Output the data verbatim, minus the images.

(RECORDS PROVIDED Opens)

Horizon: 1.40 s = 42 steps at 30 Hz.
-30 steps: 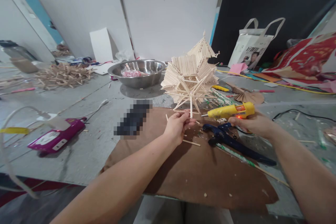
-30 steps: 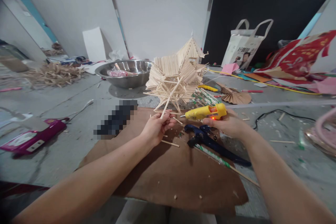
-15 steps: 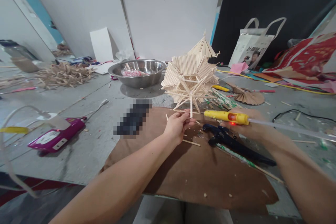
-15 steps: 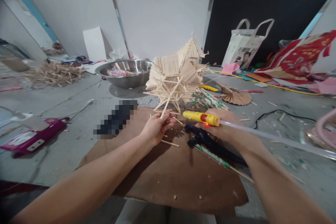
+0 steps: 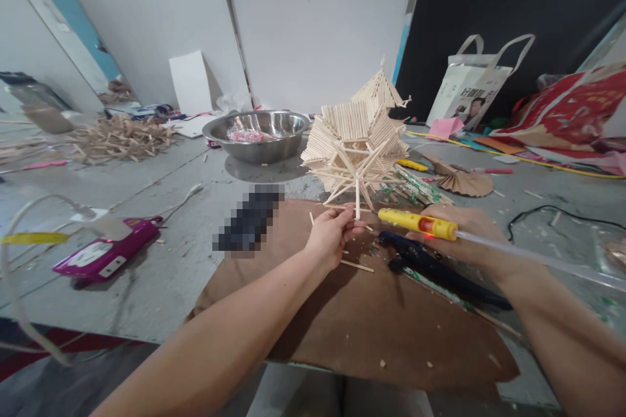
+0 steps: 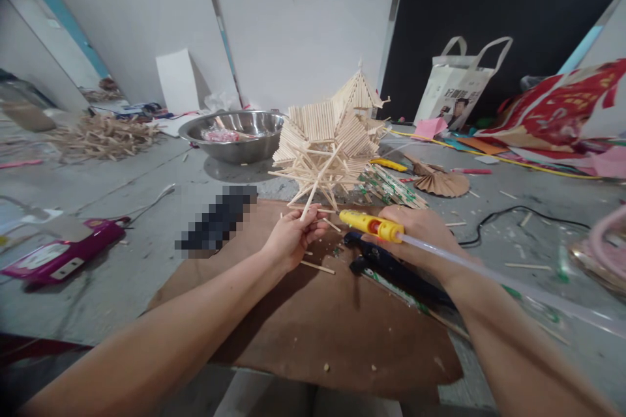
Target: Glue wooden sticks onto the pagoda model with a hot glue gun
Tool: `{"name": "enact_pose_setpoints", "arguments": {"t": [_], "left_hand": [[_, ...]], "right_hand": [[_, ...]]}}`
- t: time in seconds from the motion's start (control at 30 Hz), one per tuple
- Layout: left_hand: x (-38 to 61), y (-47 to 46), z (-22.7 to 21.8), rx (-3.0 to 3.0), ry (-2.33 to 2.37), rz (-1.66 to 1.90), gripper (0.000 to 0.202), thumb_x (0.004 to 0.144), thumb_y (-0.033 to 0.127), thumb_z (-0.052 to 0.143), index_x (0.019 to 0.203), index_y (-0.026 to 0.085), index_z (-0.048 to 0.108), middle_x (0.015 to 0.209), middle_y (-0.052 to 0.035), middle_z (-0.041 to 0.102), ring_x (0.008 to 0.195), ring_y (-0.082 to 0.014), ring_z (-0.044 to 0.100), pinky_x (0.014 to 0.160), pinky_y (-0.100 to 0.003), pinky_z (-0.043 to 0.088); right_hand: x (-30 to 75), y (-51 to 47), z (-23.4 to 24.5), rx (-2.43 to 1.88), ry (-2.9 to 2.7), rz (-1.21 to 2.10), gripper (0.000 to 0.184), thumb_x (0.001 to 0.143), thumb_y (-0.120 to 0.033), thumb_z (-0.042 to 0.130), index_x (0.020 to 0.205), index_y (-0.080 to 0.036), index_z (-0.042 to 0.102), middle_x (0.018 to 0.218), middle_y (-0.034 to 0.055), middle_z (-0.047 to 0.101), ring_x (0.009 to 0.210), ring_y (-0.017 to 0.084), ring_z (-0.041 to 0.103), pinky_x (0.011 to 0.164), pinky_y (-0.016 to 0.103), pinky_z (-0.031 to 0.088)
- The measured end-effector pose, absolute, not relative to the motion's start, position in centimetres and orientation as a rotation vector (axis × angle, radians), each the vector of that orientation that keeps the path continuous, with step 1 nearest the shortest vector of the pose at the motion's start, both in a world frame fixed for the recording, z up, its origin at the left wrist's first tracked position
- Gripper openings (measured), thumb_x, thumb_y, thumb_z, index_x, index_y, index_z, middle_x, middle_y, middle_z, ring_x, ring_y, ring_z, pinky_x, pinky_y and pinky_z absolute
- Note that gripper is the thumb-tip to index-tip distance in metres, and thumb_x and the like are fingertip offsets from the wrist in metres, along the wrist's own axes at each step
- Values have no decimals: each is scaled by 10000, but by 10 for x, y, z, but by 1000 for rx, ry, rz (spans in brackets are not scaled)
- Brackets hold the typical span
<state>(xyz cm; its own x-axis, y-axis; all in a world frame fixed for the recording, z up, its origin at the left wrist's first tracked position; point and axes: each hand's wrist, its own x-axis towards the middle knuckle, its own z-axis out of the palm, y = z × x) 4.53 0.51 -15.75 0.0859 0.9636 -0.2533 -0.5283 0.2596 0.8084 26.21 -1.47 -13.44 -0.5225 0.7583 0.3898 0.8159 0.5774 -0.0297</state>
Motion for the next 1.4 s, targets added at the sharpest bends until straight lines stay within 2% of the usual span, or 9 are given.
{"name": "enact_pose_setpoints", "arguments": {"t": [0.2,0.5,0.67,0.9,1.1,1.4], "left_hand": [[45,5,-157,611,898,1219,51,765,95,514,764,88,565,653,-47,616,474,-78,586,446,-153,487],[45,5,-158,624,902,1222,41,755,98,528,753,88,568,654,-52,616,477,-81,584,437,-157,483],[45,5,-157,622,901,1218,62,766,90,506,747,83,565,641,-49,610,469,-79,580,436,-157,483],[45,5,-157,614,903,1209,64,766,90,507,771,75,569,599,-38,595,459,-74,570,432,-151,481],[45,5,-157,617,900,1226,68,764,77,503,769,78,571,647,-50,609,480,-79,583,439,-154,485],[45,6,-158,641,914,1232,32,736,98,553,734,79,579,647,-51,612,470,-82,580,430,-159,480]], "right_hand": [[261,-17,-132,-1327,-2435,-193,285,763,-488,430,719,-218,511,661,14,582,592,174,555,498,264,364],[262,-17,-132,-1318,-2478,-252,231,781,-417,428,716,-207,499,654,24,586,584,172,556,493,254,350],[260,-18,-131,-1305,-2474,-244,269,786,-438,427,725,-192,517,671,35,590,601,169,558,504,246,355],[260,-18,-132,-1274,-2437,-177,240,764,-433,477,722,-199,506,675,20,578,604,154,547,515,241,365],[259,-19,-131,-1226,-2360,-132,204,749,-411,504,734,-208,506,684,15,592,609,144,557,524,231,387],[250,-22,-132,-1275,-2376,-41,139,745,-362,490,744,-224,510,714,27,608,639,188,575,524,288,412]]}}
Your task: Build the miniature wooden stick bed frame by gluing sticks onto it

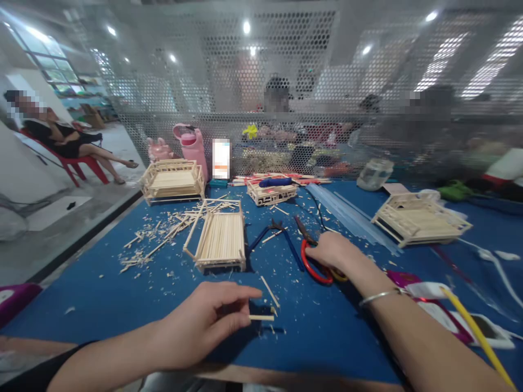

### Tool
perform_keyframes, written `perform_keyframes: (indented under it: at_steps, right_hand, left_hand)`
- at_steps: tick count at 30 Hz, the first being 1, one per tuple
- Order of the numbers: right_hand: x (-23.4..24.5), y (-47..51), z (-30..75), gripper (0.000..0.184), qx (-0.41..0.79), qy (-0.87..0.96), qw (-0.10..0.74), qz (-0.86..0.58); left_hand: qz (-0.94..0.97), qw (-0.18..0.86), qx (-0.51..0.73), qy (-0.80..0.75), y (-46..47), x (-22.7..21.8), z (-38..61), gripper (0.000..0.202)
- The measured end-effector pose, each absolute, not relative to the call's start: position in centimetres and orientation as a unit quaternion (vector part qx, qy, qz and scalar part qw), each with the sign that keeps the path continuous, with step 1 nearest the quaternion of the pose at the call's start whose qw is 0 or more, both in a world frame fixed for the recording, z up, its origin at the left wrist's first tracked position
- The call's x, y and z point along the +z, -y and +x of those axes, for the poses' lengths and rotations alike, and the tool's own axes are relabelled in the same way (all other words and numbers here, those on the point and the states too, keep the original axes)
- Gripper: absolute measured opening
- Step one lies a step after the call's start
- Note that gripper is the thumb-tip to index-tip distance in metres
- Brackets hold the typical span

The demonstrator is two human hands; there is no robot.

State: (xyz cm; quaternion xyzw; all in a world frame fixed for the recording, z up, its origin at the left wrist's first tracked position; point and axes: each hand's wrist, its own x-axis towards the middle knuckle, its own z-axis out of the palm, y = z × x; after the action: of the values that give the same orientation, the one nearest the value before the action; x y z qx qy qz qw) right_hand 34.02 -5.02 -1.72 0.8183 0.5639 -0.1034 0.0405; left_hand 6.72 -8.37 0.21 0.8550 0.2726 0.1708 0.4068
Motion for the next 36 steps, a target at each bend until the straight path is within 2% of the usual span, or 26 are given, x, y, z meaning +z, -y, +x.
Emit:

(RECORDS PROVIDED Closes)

* ANSWER BELOW
Horizon: 1.40 s = 42 steps at 30 Hz.
-30 steps: 
-30 steps: 
-15 steps: 
-15 steps: 
+0 steps: 
+0 steps: 
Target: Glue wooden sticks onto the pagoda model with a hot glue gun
Tool: `{"name": "enact_pose_setpoints", "arguments": {"t": [_], "left_hand": [[_, ...]], "right_hand": [[_, ...]]}}`
- t: time in seconds from the motion's start (control at 30 Hz), one per tuple
- Layout: left_hand: x (-38 to 61), y (-47 to 46), z (-22.7 to 21.8), rx (-3.0 to 3.0), ry (-2.33 to 2.37), rz (-1.66 to 1.90), gripper (0.000 to 0.202), thumb_x (0.004 to 0.144), thumb_y (-0.033 to 0.127), thumb_z (-0.052 to 0.143), index_x (0.019 to 0.203), index_y (-0.026 to 0.085), index_z (-0.048 to 0.108), middle_x (0.015 to 0.209), middle_y (-0.052 to 0.035), middle_z (-0.041 to 0.102), ring_x (0.008 to 0.195), ring_y (-0.082 to 0.014), ring_z (-0.044 to 0.100), pinky_x (0.014 to 0.160), pinky_y (-0.100 to 0.003), pinky_z (-0.043 to 0.088); right_hand: x (-30 to 75), y (-51 to 47), z (-23.4 to 24.5), rx (-2.43 to 1.88), ry (-2.9 to 2.7), rz (-1.21 to 2.10), gripper (0.000 to 0.184), thumb_x (0.001 to 0.143), thumb_y (-0.120 to 0.033), thumb_z (-0.042 to 0.130), index_x (0.020 to 0.205), index_y (-0.080 to 0.036), index_z (-0.042 to 0.102), middle_x (0.018 to 0.218), middle_y (-0.034 to 0.055), middle_z (-0.047 to 0.101), ring_x (0.009 to 0.210), ring_y (-0.017 to 0.084), ring_z (-0.041 to 0.103), pinky_x (0.011 to 0.164), pinky_y (-0.016 to 0.103), pinky_z (-0.031 to 0.088)
- The measured end-effector pose, absolute, not relative to the motion's start, position in centimetres and orientation as a rotation vector (axis × angle, radians), each the vector of that orientation that keeps the path continuous, with step 1 nearest the shortest vector of the pose at the motion's start, both in a world frame fixed for the recording, z up, its origin at the left wrist's first tracked position
- Gripper openings (measured), thumb_x, thumb_y, thumb_z, index_x, index_y, index_z, middle_x, middle_y, middle_z, ring_x, ring_y, ring_z, pinky_x, pinky_y and pinky_z absolute
- Note that gripper is the thumb-tip to index-tip distance in metres, and thumb_x and the like are fingertip offsets from the wrist in metres, along the wrist's own axes at each step
- Values have no decimals: each is scaled by 10000, but by 10 for x, y, z, but by 1000 for rx, ry, rz (spans in brackets are not scaled)
- Brackets hold the typical span
<state>(xyz cm; its own x-axis, y-axis; all in a world frame fixed for the recording, z up, its origin at the left wrist's first tracked position; point and axes: each hand's wrist, its own x-axis towards the middle knuckle, its own z-axis out of the palm, y = z × x) 4.53 0.51 -15.75 0.0859 0.9636 -0.2533 -0.5283 0.2596 0.8084 26.21 -1.47 -13.44 -0.5225 0.7583 0.3898 0.8159 0.5774 -0.0297</state>
Motion for the next 1.4 s, targets added at the sharpest bends until straight lines stay within 2% of the usual span, or 9 are given.
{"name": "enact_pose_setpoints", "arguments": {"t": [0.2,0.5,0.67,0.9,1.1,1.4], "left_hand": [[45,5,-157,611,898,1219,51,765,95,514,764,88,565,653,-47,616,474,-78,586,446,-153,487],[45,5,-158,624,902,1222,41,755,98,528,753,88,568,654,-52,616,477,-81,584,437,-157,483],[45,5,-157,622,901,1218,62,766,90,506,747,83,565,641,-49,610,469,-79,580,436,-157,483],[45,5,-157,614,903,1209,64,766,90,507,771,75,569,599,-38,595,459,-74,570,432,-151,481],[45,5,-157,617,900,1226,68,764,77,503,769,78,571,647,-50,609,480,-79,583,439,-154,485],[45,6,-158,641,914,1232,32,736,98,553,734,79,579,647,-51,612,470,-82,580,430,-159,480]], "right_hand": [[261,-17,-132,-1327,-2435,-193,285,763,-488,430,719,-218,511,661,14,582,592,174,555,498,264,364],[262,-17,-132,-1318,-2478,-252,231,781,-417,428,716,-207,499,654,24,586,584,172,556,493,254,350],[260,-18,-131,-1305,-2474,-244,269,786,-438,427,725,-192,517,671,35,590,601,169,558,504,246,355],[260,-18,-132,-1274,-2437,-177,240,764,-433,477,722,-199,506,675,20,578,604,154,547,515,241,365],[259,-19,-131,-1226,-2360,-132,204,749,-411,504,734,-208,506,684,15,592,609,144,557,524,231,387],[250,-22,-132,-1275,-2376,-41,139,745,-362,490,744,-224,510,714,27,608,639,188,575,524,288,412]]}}
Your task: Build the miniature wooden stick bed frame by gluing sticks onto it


### Tool
perform_keyframes, written `perform_keyframes: (indented under it: at_steps, right_hand, left_hand)`
- at_steps: tick count at 30 Hz, the first being 1, one per tuple
- Order of the numbers: right_hand: x (-23.4..24.5), y (-47..51), z (-30..75), gripper (0.000..0.184), qx (-0.41..0.79), qy (-0.87..0.96), qw (-0.10..0.74), qz (-0.86..0.58); left_hand: qz (-0.94..0.97), qw (-0.18..0.86), qx (-0.51..0.73), qy (-0.80..0.75), y (-46..47), x (-22.7..21.8), z (-38..61), gripper (0.000..0.202)
- The measured end-effector pose, each absolute, not relative to the call's start: position in centimetres and orientation as a unit quaternion (vector part qx, qy, qz and scalar part qw), each with the sign that keeps the path continuous, with step 1 nearest the quaternion of the pose at the call's start whose qw is 0 or more, both in a world frame fixed for the recording, z up, its origin at the left wrist's first tracked position
- The call's x, y and z point along the +z, -y and +x of those axes, for the poses' lengths and rotations alike, and the tool's own axes are relabelled in the same way (all other words and numbers here, those on the point and the states too, keep the original axes)
- Gripper: absolute measured opening
- Step one lies a step after the call's start
- Note that gripper is the thumb-tip to index-tip distance in metres
- Brackets hold the typical span

The demonstrator is two human hands; there is no robot.

State: (xyz cm; quaternion xyzw; all in a world frame fixed for the recording, z up, its origin at the left wrist's first tracked position; point and axes: each hand's wrist, its own x-axis towards the middle knuckle, its own z-axis out of the palm, y = z × x; after the action: of the values that give the same orientation, the one nearest the value before the action; x y z qx qy qz qw) right_hand 34.02 -5.02 -1.72 0.8183 0.5639 -0.1034 0.0405; left_hand 6.72 -8.37 0.21 0.8550 0.2726 0.1708 0.4068
Motion for the next 36 steps, a target at each bend until the straight path is within 2% of the usual span, or 26 are given, x, y, z meaning +z, -y, +x.
Emit:

The exercise is done, with nothing left to add.